■ Exercise brief
Where the material below has a line containing "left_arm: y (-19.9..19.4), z", start repeating exactly, and keep going through the line containing "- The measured", with no other lines.
□ □ □
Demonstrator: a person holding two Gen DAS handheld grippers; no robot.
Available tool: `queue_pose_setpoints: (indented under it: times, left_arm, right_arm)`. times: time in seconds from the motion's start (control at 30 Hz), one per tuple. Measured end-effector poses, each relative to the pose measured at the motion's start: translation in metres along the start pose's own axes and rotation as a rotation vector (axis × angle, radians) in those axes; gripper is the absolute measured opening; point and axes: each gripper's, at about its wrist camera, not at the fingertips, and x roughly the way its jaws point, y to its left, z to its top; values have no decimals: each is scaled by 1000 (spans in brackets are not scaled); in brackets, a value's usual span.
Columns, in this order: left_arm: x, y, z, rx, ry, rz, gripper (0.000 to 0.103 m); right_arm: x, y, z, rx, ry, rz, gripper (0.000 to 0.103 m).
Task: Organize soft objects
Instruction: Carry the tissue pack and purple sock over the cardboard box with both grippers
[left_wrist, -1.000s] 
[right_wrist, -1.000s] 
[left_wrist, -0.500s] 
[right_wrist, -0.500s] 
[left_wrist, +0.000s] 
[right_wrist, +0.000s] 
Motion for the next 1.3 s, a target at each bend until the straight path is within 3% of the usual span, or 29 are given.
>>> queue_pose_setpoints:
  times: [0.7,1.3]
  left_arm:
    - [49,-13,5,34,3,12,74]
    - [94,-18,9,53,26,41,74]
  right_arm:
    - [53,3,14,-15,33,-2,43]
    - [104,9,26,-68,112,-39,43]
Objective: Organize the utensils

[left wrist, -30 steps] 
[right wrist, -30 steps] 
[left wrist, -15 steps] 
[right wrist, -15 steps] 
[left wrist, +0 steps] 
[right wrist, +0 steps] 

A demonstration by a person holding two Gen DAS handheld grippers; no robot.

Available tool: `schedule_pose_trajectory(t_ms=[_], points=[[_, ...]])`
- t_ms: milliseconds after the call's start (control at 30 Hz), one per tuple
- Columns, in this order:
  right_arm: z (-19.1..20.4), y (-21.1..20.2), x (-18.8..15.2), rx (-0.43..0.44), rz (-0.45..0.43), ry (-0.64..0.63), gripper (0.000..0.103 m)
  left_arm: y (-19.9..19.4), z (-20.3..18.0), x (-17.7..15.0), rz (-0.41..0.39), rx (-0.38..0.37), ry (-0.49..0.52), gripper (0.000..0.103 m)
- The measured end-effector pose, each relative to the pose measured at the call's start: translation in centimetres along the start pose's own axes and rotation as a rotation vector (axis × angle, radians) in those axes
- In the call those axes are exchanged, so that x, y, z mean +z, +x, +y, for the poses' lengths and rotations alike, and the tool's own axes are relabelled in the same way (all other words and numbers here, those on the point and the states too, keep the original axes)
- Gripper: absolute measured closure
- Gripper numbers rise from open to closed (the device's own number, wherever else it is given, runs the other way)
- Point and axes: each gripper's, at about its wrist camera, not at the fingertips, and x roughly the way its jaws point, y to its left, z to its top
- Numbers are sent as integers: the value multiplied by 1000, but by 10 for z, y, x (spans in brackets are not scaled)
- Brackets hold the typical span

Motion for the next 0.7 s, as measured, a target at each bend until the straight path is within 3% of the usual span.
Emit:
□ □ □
■ Result of the task
  left_arm: y (-19.9..19.4), z (-20.3..18.0), x (-17.7..15.0), rz (-0.41..0.39), rx (-0.38..0.37), ry (-0.49..0.52), gripper (0.000..0.103 m)
- The measured end-effector pose, each relative to the pose measured at the call's start: translation in centimetres along the start pose's own axes and rotation as a rotation vector (axis × angle, radians) in those axes

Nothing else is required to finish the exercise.